#### [What is needed]
From the listing that follows, extract every line and set it down unaltered.

------------------------------

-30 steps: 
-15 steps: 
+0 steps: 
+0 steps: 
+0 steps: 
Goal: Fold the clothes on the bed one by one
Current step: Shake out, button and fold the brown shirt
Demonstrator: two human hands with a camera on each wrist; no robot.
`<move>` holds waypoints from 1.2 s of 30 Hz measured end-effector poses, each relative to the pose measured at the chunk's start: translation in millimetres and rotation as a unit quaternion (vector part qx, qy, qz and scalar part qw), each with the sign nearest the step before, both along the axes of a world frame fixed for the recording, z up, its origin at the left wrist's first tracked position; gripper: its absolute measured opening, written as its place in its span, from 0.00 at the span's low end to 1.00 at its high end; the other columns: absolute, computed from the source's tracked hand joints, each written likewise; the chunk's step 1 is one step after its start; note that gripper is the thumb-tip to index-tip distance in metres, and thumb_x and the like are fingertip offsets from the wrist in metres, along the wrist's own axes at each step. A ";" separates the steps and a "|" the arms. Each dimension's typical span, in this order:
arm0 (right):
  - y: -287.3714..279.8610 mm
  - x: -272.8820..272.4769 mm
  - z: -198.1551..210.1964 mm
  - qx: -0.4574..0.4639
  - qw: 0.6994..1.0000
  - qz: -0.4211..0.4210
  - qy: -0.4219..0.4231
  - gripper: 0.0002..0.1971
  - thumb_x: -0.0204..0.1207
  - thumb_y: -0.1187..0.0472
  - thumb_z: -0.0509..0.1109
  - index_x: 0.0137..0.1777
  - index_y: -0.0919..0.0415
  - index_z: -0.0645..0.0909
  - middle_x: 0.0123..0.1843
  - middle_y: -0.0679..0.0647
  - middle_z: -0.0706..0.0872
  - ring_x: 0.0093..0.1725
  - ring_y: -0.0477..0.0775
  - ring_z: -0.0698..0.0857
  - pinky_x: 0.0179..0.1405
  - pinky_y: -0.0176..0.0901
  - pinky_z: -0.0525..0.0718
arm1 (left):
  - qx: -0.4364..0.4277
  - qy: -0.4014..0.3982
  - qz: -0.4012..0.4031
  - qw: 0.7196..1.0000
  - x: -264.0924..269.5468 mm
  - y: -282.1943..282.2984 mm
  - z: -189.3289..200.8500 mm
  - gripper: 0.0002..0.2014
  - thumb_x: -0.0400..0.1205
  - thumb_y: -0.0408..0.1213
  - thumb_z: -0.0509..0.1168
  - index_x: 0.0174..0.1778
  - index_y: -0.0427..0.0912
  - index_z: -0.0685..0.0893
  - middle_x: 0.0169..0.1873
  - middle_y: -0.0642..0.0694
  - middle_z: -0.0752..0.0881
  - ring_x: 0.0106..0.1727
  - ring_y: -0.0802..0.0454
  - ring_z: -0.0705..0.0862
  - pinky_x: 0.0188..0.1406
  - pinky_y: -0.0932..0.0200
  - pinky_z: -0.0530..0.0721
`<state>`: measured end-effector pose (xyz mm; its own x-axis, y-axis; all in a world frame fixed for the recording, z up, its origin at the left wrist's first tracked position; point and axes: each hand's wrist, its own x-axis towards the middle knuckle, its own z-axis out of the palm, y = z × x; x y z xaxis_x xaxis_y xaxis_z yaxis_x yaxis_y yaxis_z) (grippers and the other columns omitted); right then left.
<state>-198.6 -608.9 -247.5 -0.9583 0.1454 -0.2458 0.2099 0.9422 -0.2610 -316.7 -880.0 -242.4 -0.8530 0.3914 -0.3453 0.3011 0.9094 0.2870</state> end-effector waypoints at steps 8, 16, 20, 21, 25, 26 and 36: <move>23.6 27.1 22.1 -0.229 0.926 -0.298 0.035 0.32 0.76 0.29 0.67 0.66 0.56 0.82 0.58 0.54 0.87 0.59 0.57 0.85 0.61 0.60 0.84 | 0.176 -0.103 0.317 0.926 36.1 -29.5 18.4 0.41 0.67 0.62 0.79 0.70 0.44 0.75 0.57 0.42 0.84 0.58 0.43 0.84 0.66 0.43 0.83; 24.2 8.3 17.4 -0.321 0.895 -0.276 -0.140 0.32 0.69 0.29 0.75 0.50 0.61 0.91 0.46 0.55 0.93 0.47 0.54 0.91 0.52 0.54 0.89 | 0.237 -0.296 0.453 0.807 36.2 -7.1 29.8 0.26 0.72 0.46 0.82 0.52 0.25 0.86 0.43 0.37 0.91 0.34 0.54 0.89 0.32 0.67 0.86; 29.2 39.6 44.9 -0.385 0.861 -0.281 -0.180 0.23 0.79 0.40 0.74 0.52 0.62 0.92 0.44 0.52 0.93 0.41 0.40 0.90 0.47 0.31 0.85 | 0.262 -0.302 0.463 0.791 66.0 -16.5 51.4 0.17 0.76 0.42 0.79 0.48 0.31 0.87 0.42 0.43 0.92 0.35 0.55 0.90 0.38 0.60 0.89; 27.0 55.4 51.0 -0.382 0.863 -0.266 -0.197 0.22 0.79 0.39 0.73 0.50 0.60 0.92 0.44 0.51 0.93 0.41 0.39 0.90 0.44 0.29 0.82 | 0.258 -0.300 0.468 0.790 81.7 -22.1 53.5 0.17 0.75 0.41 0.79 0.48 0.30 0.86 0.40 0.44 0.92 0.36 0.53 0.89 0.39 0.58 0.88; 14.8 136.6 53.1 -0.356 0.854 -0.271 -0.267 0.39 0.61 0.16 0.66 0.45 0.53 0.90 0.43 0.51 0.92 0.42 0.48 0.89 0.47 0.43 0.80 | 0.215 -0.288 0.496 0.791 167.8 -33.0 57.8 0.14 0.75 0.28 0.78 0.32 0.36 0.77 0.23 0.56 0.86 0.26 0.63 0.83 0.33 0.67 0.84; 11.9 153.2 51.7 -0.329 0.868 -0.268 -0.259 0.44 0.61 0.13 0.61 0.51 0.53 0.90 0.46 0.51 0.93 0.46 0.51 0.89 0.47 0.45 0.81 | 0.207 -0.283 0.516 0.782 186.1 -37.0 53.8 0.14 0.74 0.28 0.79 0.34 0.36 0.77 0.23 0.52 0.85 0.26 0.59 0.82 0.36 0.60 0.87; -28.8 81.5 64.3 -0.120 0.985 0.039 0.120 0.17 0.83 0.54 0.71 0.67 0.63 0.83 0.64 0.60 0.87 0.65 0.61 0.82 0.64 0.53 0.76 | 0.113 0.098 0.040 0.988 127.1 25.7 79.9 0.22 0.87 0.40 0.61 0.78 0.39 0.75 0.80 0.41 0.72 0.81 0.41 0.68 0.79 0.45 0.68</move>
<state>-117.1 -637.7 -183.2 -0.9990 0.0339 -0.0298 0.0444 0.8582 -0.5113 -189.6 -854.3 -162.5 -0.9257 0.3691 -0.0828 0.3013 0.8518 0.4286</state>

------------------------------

#### [Task solution]
-30 steps: 
-15 steps: 
+0 steps: 
+0 steps: 
+0 steps: 
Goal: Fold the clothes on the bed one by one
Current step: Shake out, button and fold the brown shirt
Demonstrator: two human hands with a camera on each wrist; no robot.
`<move>` holds waypoints from 1.2 s of 30 Hz measured end-effector poses, each relative to the pose measured at the chunk's start: translation in millimetres and rotation as a unit quaternion (vector part qx, qy, qz and scalar part qw), each with the sign nearest the step before, both along the axes of a world frame fixed for the recording, z up, its origin at the left wrist's first tracked position; gripper: its absolute measured opening, written as its place in its span, from 0.00 at the span's low end to 1.00 at its high end; the other columns: absolute, computed from the source's tracked hand joints, each written likewise; the chunk's step 1 is one step after its start; note that gripper is the thumb-tip to index-tip distance in metres, and thumb_x and the like are fingertip offsets from the wrist in metres, along the wrist's own axes at each step. A ";" separates the steps and a "|" the arms. Each dimension's typical span, in this order:
arm0 (right):
  - y: -287.3714..279.8610 mm
  - x: -272.8820..272.4769 mm
  - z: -198.1551..210.1964 mm
  - qx: -0.4574..0.4639
  - qw: 0.6994..1.0000
  - qz: -0.4211..0.4210
  - qy: -0.4219..0.4231
  - gripper: 0.0002..0.1971
  - thumb_x: -0.0204..0.1207
  - thumb_y: -0.1187..0.0472
  - thumb_z: -0.0509..0.1109
  - index_x: 0.0137..0.1777
  - index_y: -0.0919..0.0415
  - index_z: -0.0645..0.0909
  - middle_x: 0.0123..0.1843
  - middle_y: -0.0679..0.0647
  - middle_z: -0.0706..0.0872
  - ring_x: 0.0093..0.1725
  - ring_y: -0.0477..0.0775
  - ring_z: -0.0698..0.0857
  - pinky_x: 0.0179..0.1405
  - pinky_y: -0.0176..0.0901
  - pinky_z: -0.0525..0.0718
arm1 (left):
  - qx: -0.4364..0.4277
  - qy: -0.4014..0.3982
  - qz: -0.4012..0.4031
  - qw: 0.7196..1.0000
  - x: -264.0924..269.5468 mm
  - y: -282.1943..282.2984 mm
  - z: -189.3289..200.8500 mm
  - gripper: 0.0002..0.2014
  - thumb_x: -0.0400..0.1205
  - thumb_y: -0.0408..0.1213
  - thumb_z: -0.0509..0.1168
  - index_x: 0.0174..0.1778
  - index_y: -0.0427..0.0912
  - index_z: -0.0685..0.0893
  - middle_x: 0.0169..0.1873
  - middle_y: -0.0642..0.0694
  - middle_z: -0.0752..0.0881
  - ring_x: 0.0106..0.1727
  - ring_y: -0.0802..0.0454
  - ring_z: -0.0705..0.0862
  - pinky_x: 0.0188..0.1406
  - pinky_y: -0.0932..0.0200
  - pinky_z: -0.0530..0.0721
`<state>`: measured end-effector pose (xyz mm; its own x-axis, y-axis; all in a world frame fixed for the recording, z up, its origin at the left wrist's first tracked position; point and axes: each hand's wrist, its own x-axis towards the middle knuckle, its own z-axis out of the palm, y = z × x; x y z xaxis_x xaxis_y xaxis_z yaxis_x yaxis_y yaxis_z) (grippers and the other columns omitted); right then left.
<state>-198.6 -608.9 -247.5 -0.9583 0.1454 -0.2458 0.2099 0.9422 -0.2610 -316.7 -880.0 -242.4 -0.8530 0.3914 -0.3453 0.3011 0.9094 0.2870</state> end-effector waypoints at steps 8, 16, 20, 21, 25, 26 and 36: <move>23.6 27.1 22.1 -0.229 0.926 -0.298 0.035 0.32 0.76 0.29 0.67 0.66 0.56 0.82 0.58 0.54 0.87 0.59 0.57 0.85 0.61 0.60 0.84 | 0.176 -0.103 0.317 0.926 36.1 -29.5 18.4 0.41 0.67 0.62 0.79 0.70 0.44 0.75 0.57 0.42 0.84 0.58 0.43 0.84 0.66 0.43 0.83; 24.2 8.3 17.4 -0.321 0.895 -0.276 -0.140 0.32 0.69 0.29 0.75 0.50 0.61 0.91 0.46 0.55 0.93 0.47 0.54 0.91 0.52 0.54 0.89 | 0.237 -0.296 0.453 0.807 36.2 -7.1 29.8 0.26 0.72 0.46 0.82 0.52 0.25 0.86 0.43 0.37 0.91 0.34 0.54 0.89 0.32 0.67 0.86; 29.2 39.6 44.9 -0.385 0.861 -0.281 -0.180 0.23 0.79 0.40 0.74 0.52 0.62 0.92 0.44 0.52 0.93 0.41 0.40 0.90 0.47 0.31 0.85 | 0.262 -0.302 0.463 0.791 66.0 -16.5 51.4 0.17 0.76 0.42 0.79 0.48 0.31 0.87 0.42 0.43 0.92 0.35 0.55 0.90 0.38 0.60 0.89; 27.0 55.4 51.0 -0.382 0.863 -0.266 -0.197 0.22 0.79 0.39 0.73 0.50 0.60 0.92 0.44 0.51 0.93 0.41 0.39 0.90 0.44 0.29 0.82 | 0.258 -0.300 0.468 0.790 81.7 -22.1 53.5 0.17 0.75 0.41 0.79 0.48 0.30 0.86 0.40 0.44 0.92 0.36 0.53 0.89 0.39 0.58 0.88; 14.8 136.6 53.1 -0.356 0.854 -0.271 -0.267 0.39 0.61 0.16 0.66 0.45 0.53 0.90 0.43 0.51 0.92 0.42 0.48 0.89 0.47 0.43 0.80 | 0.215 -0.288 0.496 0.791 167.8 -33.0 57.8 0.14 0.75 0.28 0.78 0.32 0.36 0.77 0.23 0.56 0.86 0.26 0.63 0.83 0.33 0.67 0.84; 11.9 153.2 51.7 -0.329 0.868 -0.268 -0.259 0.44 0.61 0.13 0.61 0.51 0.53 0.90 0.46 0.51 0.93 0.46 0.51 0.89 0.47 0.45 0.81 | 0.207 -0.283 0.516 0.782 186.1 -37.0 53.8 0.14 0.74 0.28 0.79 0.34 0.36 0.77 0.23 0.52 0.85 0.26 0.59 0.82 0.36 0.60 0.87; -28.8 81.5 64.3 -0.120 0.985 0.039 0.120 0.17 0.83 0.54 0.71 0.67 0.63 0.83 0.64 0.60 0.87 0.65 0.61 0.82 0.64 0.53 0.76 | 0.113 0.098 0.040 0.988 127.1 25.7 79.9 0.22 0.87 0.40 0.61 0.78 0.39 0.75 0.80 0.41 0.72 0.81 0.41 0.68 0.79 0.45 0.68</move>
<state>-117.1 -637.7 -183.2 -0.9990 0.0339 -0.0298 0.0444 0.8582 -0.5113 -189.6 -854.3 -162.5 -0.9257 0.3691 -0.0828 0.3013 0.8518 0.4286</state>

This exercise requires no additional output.